• HOW TO COMPLETE THIS TASK: The line with "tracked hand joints", the line with "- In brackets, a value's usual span", and all lines between them in the material below: return these exactly, and no others.

• PROVIDED MATERIAL:
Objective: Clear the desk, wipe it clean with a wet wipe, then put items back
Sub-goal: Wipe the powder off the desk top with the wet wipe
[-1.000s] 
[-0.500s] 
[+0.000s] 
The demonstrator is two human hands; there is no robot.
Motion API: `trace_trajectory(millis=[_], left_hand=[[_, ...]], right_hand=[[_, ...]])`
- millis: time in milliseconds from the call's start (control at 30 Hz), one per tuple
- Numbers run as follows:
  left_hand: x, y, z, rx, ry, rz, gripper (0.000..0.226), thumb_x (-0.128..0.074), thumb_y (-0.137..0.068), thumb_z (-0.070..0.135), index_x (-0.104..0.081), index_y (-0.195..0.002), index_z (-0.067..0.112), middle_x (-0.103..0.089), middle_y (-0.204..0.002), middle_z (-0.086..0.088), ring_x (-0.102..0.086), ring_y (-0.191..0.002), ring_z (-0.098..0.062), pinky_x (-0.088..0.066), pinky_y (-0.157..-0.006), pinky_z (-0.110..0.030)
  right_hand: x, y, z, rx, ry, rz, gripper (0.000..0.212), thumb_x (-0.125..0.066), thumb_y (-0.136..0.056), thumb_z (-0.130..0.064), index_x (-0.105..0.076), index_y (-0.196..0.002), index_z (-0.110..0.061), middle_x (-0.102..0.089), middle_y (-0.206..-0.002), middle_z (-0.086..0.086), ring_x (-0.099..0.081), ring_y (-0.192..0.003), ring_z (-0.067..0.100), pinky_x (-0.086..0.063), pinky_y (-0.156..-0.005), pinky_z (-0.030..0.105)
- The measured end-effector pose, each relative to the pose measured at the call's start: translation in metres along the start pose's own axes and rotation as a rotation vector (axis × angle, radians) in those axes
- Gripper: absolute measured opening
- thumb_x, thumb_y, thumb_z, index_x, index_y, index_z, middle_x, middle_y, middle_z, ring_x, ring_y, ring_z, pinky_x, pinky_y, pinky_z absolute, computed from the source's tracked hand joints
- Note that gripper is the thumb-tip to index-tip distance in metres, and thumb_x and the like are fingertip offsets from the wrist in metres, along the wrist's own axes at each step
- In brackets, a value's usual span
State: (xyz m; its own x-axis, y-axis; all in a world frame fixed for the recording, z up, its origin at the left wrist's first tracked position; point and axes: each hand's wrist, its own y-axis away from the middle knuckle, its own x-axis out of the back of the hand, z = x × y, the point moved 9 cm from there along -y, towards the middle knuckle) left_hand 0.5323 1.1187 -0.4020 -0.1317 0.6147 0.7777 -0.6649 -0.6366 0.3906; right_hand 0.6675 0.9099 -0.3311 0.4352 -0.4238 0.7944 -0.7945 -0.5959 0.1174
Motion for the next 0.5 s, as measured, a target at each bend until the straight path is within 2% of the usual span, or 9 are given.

• ANSWER BOX:
- thumb_x, thumb_y, thumb_z, index_x, index_y, index_z, middle_x, middle_y, middle_z, ring_x, ring_y, ring_z, pinky_x, pinky_y, pinky_z absolute, computed from the source's tracked hand joints
- Note that gripper is the thumb-tip to index-tip distance in metres, and thumb_x and the like are fingertip offsets from the wrist in metres, along the wrist's own axes at each step
- In brackets, a value's usual span

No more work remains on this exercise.